Heart disease drug could lead to new diabetic macular edema treatment
A heart disease drug called Darapladib could be used to treat diabetic macular edema, according to new research.
Diabetic macular edema affects around seven per cent of people with diabetes, which is normally treated with anti-VEGF (anti-vascular endothelial growth factor) drugs. These are injected directly into the eyes of patients every four to six weeks.
Scientists at Queen’s University, Belfast and University College London (UCL), UK found that the tablet version of Darapladib could limit the need for these injections.
In their research, they identified that Darapladib, which was originally developed to treat cardiovascular disease, inhibited an enzyme called Lp-PLA2 that is found in people with diabetes.
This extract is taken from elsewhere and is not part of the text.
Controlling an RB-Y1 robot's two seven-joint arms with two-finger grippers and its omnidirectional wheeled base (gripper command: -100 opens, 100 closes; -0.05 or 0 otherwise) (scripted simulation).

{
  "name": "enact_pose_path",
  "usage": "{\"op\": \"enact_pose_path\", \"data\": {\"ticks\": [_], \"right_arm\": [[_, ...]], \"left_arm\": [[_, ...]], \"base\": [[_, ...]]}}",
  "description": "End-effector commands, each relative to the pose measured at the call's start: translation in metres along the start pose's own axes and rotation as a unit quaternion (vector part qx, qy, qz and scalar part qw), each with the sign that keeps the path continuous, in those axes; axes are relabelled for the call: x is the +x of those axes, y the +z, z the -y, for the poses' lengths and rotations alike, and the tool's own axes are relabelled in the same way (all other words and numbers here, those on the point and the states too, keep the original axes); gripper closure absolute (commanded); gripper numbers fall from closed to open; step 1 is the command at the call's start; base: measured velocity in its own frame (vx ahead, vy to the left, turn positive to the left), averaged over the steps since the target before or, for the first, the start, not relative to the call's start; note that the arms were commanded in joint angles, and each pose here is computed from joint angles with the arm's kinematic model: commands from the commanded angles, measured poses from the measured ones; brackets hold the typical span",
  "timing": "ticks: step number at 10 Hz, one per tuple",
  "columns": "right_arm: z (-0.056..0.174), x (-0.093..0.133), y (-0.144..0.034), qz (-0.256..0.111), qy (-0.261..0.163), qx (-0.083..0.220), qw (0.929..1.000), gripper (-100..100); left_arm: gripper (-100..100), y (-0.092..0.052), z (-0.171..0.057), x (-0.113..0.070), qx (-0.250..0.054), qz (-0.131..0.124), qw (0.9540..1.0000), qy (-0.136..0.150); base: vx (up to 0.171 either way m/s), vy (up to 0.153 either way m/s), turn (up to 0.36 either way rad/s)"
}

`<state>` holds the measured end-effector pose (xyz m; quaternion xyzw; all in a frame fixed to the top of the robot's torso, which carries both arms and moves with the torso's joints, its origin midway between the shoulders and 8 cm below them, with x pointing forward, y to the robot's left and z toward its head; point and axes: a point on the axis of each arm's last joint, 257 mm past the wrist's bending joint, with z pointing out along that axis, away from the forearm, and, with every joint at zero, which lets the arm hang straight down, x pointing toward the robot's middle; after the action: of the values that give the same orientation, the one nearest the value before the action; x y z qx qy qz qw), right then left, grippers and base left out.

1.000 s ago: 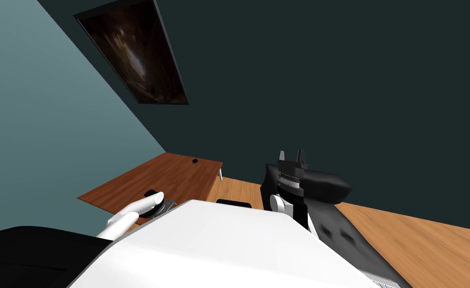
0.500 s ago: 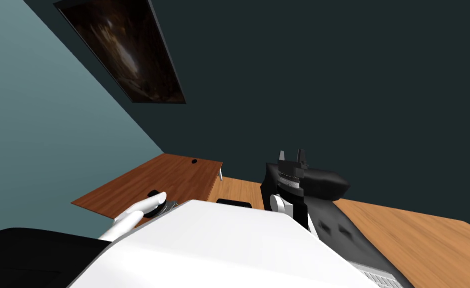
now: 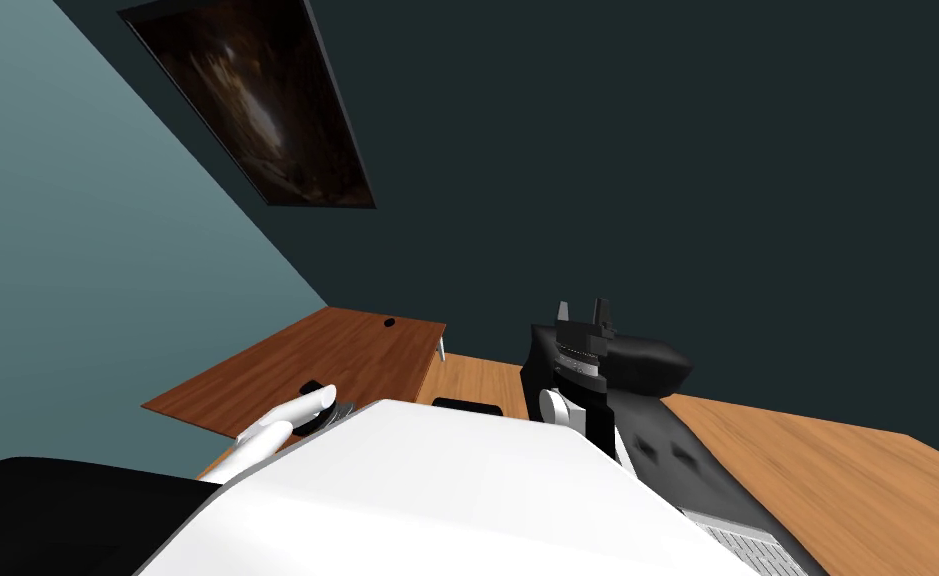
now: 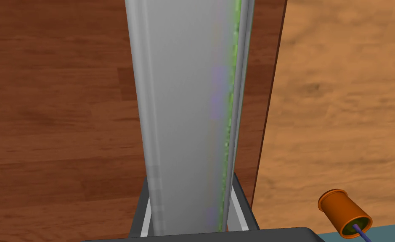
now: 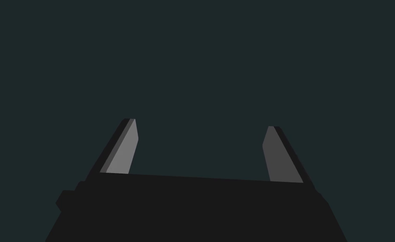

This enzyme causes blood vessel leakage in the eye, which leads to retina swelling and severe vision loss.
The study team now plans to conduct a clinical trial to investigate if Darapladib could provide an alternative treatment for diabetes-related blindness that would not only be more cost-effective, but less painful for patients.
The research for this trial is being conducted in partnership with British pharmaceutical company GlaxoSmithKline.
Diabetes UK Northern Ireland national director Dr David Chaney said of the findings: “Diabetic macular edema is a major cause of vision loss during diabetic retinopathy, and we welcome the results of this study, which identifies a potential target and therapy for this serious condition. We look forward to a future clinical trial to test its effectiveness in humans.”
The findings appear in the Proceeding of the National Academy of Science USA journal.